ComGS: Efficient 3D Object-Scene Composition via Surface Octahedral Probes¶

Conference: ICLR2026
OpenReview: https://openreview.net/forum?id=yXiSPBMrTT
Code: https://nju-3dv.github.io/projects/ComGS/ (Including dataset)
Area: 3D Vision
Keywords: Gaussian Splatting, Object-Scene Composition, Inverse Rendering, Lighting Estimation, Real-time Shadows

TL;DR¶

ComGS utilizes "Surface Octahedral Probes (SOPs)" to cache indirect illumination and occlusion as octahedral textures on object/scene surfaces. By using KNN interpolation instead of per-iteration ray tracing and simplifying complex scene photometry into "local environment map completion at the placement point," it achieves harmonious 3D object-scene composition with realistic shadows at ~26 FPS and 36 seconds of editing time, outperforming existing methods by +1.4 dB PSNR.

Background & Motivation¶

Background: Gaussian Splatting (GS) has become a mainstream representation for multi-view reconstruction and real-time rendering. Seamlessly "inserting" a new object into a reconstructed Gaussian scene requires two things: reconstructing the object in a relightable form (decoupling material from lighting) and estimating scene lighting to relight the object and generate shadows.

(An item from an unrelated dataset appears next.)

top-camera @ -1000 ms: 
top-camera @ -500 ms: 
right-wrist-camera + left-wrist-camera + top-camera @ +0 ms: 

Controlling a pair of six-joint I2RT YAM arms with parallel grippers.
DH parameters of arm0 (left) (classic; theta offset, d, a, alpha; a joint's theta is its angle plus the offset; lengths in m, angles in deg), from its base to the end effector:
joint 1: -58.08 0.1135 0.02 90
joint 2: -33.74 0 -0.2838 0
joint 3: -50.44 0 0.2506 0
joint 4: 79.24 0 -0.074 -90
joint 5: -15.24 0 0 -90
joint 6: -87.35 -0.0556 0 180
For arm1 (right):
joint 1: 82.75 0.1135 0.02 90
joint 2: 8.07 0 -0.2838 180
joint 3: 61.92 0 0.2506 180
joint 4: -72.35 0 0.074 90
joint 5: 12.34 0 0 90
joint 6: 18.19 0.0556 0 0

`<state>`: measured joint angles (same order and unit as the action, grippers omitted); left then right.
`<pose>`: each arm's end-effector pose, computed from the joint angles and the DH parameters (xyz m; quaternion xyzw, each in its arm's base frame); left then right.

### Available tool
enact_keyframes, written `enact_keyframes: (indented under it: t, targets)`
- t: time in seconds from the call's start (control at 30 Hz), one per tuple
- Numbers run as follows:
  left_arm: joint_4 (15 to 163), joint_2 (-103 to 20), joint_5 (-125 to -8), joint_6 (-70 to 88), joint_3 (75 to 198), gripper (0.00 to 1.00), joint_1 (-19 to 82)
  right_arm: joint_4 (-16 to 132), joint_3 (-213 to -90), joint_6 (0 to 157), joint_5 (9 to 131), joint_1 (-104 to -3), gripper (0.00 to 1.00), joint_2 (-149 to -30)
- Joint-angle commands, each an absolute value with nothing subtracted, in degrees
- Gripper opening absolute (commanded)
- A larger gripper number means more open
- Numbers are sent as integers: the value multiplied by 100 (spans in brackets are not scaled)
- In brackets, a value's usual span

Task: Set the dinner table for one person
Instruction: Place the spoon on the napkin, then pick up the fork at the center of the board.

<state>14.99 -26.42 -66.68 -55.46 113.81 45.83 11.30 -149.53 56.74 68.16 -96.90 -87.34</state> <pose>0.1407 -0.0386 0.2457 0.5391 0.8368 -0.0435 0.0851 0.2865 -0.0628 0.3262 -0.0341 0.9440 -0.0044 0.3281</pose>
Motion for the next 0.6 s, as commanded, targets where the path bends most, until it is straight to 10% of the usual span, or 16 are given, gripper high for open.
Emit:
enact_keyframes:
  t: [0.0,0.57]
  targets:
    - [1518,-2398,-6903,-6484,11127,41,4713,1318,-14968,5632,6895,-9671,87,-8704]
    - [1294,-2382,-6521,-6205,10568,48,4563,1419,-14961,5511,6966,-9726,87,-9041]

Limitations of Prior Work: GS radiation fields inherently "bake" appearance and shadows into colors, leading to lighting and shadow inconsistencies when objects and scenes are directly merged. Relightable Gaussian inverse rendering methods (e.g., IRGS, R3DG) typically perform ray tracing on the Gaussian point cloud to calculate occlusion and indirect light. Performing this during every optimization iteration is extremely slow and remains the primary bottleneck for real-time composition. Lighting estimation is equally challenging: Gaussian inverse rendering struggle to model fine light transport in complex scenes, while learning-based methods (e.g., DiffusionLight) that predict lighting from single images are view-sensitive and inconsistent across multiple views.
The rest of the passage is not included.